Nanny Baru

“Oke, Anda lumayan. Seperti yang lainnya, Anda berhak untuk wawancara lanjutan dan bertemu langsung dengan putri saya. Keputusan dia yang terpenting.” gama mengakhiri sesi wawancara Vania.

“Yah? Maksudnya ... masih ada wawancara lagi, Pak?” ulang vania pula, meyakinkan penjelasan barusan.

Gamma mengangguk. “Benar sekali. Putriku sendiri yang akan membuat keputusan terakhir.

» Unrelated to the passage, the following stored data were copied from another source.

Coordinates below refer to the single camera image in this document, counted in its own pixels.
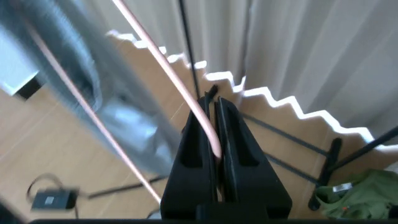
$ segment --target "pink cord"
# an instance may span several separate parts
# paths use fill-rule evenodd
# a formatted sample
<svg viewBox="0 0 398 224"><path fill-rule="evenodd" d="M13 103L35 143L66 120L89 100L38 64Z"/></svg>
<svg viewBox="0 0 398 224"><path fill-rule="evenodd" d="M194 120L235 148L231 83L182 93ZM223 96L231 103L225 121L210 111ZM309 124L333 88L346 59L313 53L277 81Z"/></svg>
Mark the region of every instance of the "pink cord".
<svg viewBox="0 0 398 224"><path fill-rule="evenodd" d="M160 197L156 193L156 191L152 188L152 186L148 183L148 181L144 178L144 176L139 172L138 168L134 165L134 163L128 158L122 147L118 144L118 142L112 137L112 134L105 128L104 124L100 121L100 119L95 115L95 112L90 108L89 104L86 102L84 97L79 92L78 88L73 84L73 82L69 79L65 70L61 67L61 65L57 62L57 59L53 56L49 48L46 46L42 38L36 32L36 30L31 26L31 24L24 18L24 22L28 27L28 31L35 43L39 46L40 50L43 52L47 60L53 66L54 70L57 71L58 75L62 79L62 81L66 84L68 89L72 92L73 96L78 100L79 104L84 108L88 116L93 120L95 125L99 128L99 130L104 134L105 138L111 143L116 152L120 155L122 160L127 164L127 166L132 170L132 172L137 176L137 178L141 181L141 183L146 187L149 193L155 198L155 200L160 204Z"/></svg>
<svg viewBox="0 0 398 224"><path fill-rule="evenodd" d="M217 159L221 159L220 141L205 112L203 112L197 101L193 99L192 95L187 90L187 87L185 87L185 85L182 83L181 79L177 76L167 59L160 52L159 48L149 37L149 34L144 30L144 28L138 22L137 18L132 14L132 12L125 5L125 3L122 0L113 0L113 3L120 10L128 23L130 23L130 26L136 31L138 36L147 43L149 51L155 57L156 61L163 68L163 70L166 72L167 76L173 82L177 90L181 93L182 97L187 102L187 105L191 108L193 114L197 117L200 125L207 135L207 138L209 139L213 154L217 157Z"/></svg>

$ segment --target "floor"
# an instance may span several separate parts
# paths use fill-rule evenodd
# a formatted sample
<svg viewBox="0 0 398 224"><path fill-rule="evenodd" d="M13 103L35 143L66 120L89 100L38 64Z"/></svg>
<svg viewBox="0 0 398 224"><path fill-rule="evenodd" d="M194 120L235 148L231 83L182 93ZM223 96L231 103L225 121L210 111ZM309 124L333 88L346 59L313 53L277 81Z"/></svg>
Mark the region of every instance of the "floor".
<svg viewBox="0 0 398 224"><path fill-rule="evenodd" d="M151 90L170 122L177 129L182 129L189 108L152 55L147 49L135 48L128 40L109 38ZM172 65L193 93L192 77L183 60ZM204 75L203 70L198 70L198 73L199 77ZM358 135L343 136L333 132L322 119L299 120L289 105L271 108L262 96L241 98L239 94L232 92L227 80L209 82L201 78L201 92L208 90L214 83L219 84L220 95L236 103L242 112L326 151L331 141L337 137L343 138L344 142L341 157L364 144ZM25 193L29 184L42 173L54 173L64 184L79 186L84 192L138 182L131 171L110 154L57 101L46 86L27 101L7 96L0 91L0 104L7 105L0 108L0 196L27 220L74 217L73 212L30 211ZM246 122L264 151L315 177L320 173L324 162L322 156L251 121ZM396 152L373 151L340 169L333 179L342 179L368 167L382 169L396 160ZM320 212L312 212L307 208L314 185L275 164L272 166L292 197L294 206L290 218L323 218ZM166 180L154 184L160 194L165 183ZM49 182L42 182L33 191L49 185ZM82 218L145 218L156 208L156 202L144 189L90 201L78 201Z"/></svg>

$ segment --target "black power adapter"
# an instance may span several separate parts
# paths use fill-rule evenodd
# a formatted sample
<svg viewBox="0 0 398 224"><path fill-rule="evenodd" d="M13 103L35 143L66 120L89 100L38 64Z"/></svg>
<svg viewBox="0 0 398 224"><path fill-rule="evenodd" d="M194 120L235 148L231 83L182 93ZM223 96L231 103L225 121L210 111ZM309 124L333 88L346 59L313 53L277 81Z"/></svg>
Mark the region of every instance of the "black power adapter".
<svg viewBox="0 0 398 224"><path fill-rule="evenodd" d="M33 200L32 210L69 210L76 206L78 189L39 190Z"/></svg>

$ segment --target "green cloth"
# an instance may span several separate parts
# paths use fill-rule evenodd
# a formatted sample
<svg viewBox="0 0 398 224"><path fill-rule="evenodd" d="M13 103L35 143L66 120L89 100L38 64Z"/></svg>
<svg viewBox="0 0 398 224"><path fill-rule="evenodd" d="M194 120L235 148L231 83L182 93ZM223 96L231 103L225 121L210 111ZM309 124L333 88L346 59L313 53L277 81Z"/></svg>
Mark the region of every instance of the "green cloth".
<svg viewBox="0 0 398 224"><path fill-rule="evenodd" d="M333 186L352 183L353 187L333 192ZM333 186L319 187L315 195L322 214L342 219L385 219L391 205L398 205L398 174L385 170L368 170L352 175Z"/></svg>

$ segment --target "white curtain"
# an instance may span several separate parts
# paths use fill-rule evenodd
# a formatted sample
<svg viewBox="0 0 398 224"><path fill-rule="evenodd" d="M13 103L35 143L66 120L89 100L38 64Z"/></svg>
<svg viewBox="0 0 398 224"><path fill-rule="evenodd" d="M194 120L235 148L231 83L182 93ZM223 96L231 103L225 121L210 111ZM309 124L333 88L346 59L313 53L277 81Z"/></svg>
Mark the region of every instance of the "white curtain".
<svg viewBox="0 0 398 224"><path fill-rule="evenodd" d="M86 0L98 21L133 33L108 0ZM187 52L176 0L125 0L167 54ZM195 61L230 71L245 89L295 96L305 113L378 137L398 124L398 1L185 0Z"/></svg>

Meskipun saya menolak, tapi dia suka, saya tetap harus menerima siapapun yang dia inginkan untuk menjadi pengasuhnya.” Jelas Gamma, panjang lebar.

Vania mengangguk paham.

“Baik, anda boleh keluar, sampai ketemu dikediaman saya, besok.” Gama kembali menghadap layar PC di kanannya.

“keluar? Emm, saya tidak perlu duduk? Ja-jadi sudah selesai, Pak?” dengan polos Vania bertanya.

Gamma kembali menoleh. “mau duduk?”

“Oh, tidak Pak, karena sudah selesai, saya keluar. Permisi, pak,”

Melihat kepergian Vania, Gamma menggeleng, sedikit heran.

"Dari gerak – geriknya, wanita ini sedikit aneh. Apa ini hanya taktik agar  terlihat lugu di depan pria?"

Selama ini Gama telah banyak mengetahui berbagai trik dari setiap wanita yang mendekatinya. Ia tak mudah termakan oleh rayuan dari mulut manis wanita disekelilingnya. Wanita itu semuanya sama saja. Yang nyata sudah berhasil diperistri saja masih bisa saling menggoda dengan pria lain. Istri yang dianggap paling sempurna dari wanita manapun nyatanya kini menghilang entah kemana bersama orang lain.

.

.

Keesokan harinya.

Drrrrt drrrrt drrrrt.

Vania yang baru keluar dari kamar mandi segera menyambar ponselnya yang tengah mendapat panggilan dari kontak ‘Kakakku’.

'Halo, Kaak!" sapanya.

"Vania, jujur sama kakak, cowok yang malam itu kakak mau kenalin kamu, kamu apakan dia? Kok dia marah-marah ke kakak?" suara cempreng sang kakak terdengar menggebu, tak sabaran mencecar Vania.

"Aku apakan? Cowok, kak Rania, dia bukan cowok kak, dia pria tua. Apa aku sudah salah orang?" Vania tak kalah tegas.

"Apa? Pria tua? Apa maksudmu? Dia itu cowok muda tajir. Dia janji bantuin kamu biayain kuliah kakak kalau kamu mau sama dia. Vania, kamu ngecewain kakak." suara yang berubah lembut sang kakak terdengar sangat menyedihkan di ujung sana.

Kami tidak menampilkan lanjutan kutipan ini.